Quand elle eut déshabillé André:
«Allons, lui dit-elle, fais ta prière.» Il murmura:
«Maman, je t'aime.» Et, sur cette dévotion, laissant tomber sa tête et fermant les, deux poings, il s'endormit en paix.
À son réveil, il découvrit la basse-cour. Surpris, émerveillé, enchanté, il vit les poules, la vache, le vieux cheval borgne et le cochon. Le cochon surtout le ravit. Et le charme dura des jours et des jours. Quand c'était l'heure du repas, on parvenait à grand-peine à le ramener, couvert de paille et de fumier, avec des toiles d'araignée dans les cheveux et du purin dans les bottines, les mains noires, les genoux écorchés, les joues roses, riant, heureux.
«Ne m'approche pas, petit monstre!» lui criait sa mère.
Et c'étaient des embrassements sans fin.
Assis devant la table, sur le bord de la bancelle, et mordant un énorme pilon de volaille, il avait l'air d'un petit Hercule dévorant sa massue.
Il mangeait sans s'en apercevoir, oubliait de boire et babillait.
«Maman, qu'est-ce que c'est qu'un poulet vert?
– Cela ne peut être qu'un perroquet», répondit trop légèrement la Parisienne.
C'est ainsi qu'André fut induit à désigner par le nom de perroquets les canards de son grand-père, ce qui rendait ses récits prodigieusement obscurs.
Mais il ne s'en laissait pas facilement imposer.

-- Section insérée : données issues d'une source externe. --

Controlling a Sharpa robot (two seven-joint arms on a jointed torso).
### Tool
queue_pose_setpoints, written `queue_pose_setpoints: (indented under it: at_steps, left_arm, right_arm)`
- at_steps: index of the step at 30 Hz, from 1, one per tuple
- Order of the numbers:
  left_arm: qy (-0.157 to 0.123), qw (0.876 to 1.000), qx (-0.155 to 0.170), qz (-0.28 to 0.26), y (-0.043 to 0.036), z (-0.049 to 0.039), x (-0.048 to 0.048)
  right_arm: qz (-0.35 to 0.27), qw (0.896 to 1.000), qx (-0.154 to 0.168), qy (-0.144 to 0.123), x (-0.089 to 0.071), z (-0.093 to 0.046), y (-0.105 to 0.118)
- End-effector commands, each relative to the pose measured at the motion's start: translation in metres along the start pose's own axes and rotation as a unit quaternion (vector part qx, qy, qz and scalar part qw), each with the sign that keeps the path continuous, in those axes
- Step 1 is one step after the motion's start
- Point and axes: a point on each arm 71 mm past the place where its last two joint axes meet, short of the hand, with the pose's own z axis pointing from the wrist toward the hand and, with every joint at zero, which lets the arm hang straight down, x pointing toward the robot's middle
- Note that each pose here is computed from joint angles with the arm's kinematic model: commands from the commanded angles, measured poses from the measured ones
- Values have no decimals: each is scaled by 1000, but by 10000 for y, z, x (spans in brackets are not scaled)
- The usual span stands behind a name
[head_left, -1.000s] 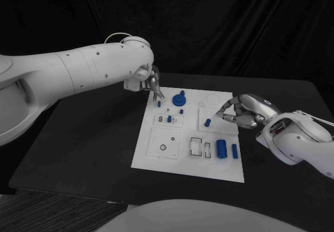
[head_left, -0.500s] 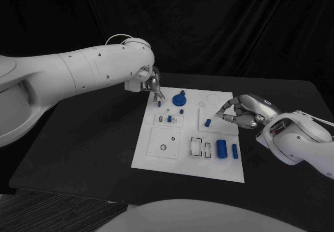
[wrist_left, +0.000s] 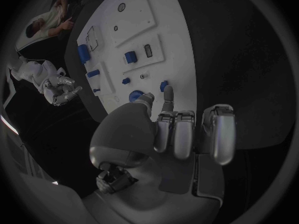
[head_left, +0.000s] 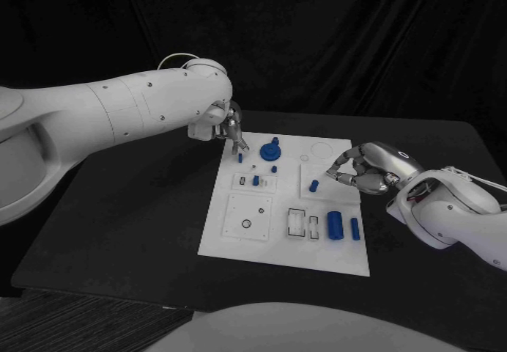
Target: Assemble the parts on the task board
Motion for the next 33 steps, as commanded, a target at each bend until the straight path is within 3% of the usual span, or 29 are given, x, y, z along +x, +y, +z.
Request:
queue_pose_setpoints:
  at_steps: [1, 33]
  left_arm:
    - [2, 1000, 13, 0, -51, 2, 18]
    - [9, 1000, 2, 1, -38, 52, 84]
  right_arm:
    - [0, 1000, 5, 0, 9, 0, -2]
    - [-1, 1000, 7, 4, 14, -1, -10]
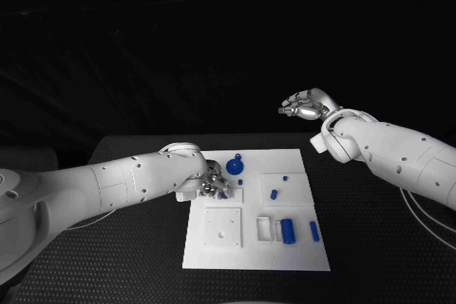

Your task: Assemble the parts on the task board

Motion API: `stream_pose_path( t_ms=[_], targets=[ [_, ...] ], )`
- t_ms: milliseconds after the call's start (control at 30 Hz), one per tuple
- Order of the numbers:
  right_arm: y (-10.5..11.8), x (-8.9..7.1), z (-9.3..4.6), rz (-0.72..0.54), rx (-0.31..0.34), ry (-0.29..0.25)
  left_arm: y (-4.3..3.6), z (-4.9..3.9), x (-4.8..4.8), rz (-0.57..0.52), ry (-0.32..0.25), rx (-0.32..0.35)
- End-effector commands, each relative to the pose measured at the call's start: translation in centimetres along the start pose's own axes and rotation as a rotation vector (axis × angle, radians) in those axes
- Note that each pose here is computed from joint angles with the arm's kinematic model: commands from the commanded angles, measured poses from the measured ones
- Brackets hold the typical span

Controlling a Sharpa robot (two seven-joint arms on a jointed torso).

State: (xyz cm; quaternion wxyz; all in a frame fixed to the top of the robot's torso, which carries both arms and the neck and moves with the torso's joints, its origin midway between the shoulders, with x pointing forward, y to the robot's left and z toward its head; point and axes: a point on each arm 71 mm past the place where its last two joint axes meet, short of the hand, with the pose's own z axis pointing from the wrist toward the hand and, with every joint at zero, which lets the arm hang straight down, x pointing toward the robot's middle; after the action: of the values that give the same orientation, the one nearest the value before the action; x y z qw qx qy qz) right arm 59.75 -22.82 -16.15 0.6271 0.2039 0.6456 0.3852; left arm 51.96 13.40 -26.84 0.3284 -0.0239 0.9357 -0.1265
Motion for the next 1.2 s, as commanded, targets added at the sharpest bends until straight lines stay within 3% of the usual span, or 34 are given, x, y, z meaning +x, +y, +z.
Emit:
stream_pose_path(
  t_ms=[33,800,1133,1200],
  targets=[
    [0.1,0.2,0.0,-0.001,-0.008,0.013,0.08,0.21,0.59,0.001,0.015,-0.002],
    [-0.1,0.0,-0.1,-0.003,-0.004,0.008,1.24,-0.19,0.34,-0.02,-0.016,-0.01],
    [-0.3,-0.1,-0.1,-0.004,0.001,0.004,1.33,-0.88,-0.4,-0.122,-0.009,0.026],
    [-0.4,-0.1,-0.1,-0.004,0.002,0.004,1.32,-1.23,-0.94,-0.144,-0.019,0.038]
  ],
)
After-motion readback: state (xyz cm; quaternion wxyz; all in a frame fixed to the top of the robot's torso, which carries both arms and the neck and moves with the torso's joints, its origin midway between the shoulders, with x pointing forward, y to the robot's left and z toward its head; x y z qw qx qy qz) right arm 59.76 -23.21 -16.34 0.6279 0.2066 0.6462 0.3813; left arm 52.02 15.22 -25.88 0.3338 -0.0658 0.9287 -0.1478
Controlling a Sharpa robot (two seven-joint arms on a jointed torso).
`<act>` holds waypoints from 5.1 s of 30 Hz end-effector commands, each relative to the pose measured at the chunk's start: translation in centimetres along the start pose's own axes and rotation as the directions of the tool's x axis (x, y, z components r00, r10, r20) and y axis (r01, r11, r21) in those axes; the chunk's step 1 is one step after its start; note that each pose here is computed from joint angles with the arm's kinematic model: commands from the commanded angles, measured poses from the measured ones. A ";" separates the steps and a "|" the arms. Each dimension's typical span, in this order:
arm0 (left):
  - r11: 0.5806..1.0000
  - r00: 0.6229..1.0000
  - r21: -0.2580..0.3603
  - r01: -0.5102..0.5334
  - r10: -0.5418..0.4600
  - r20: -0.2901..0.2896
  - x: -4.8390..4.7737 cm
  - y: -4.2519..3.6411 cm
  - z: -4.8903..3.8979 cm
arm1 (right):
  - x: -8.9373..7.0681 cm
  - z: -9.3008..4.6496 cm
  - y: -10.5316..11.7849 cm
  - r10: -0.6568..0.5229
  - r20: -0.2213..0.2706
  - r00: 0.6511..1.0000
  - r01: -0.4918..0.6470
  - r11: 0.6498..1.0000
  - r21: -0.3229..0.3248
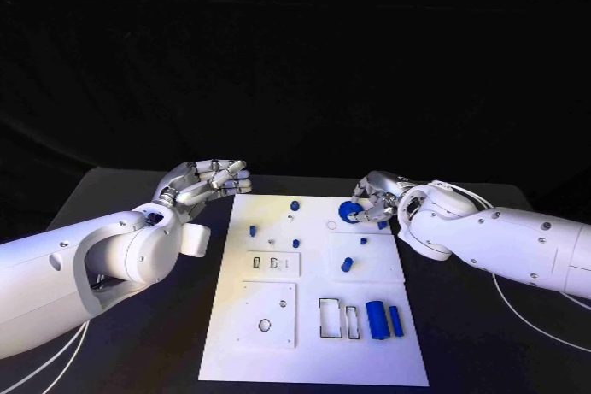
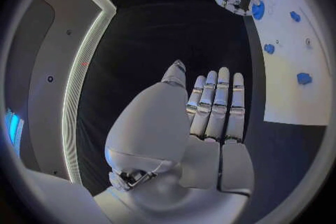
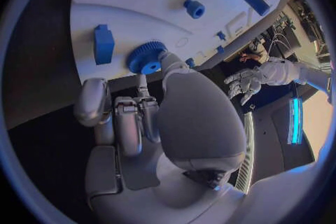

«Maman, sais-tu ce que grand-père m'a dit? Il m'a dit que c'étaient les poules qui faisaient les œufs. Mais je sais bien que non. Je sais bien que c'est le fruitier de l'avenue de Neuilly qui fait les œufs; alors on les porte aux poules pour qu'elles les réchauffent. Car, comment veux-tu, maman, que les poules fassent des œufs, puisqu'elles n'ont pas de mains?» Et André continua à explorer la nature. En se promenant dans la forêt avec sa maman, il éprouvait toutes les émotions de Robinson Crusoé. Un jour, tandis que Mme Trévière, assise sous un chêne au bord de la route, travaillait à sa guipure, il trouva une taupe. C'est très grand, une taupe. Il est vrai que celle-là était morte. Elle avait même du sang au museau. Sa maman lui cria:
«André! veux-tu bien laisser ces horreurs… Tiens, regarde vite là, dans l'arbre.» Et il aperçut un écureuil qui sautait dans les branches.
Sa maman avait raison: un écureuil vivant est plus joli qu'une taupe morte.
Mais il était parti trop vite, et André demandait si les écureuils ont des ailes, quand un passant, dont la face mâle et franche était encadrée d'une belle barbe brune, tira son chapeau de paille et s'arrêta devant Mme Trévière.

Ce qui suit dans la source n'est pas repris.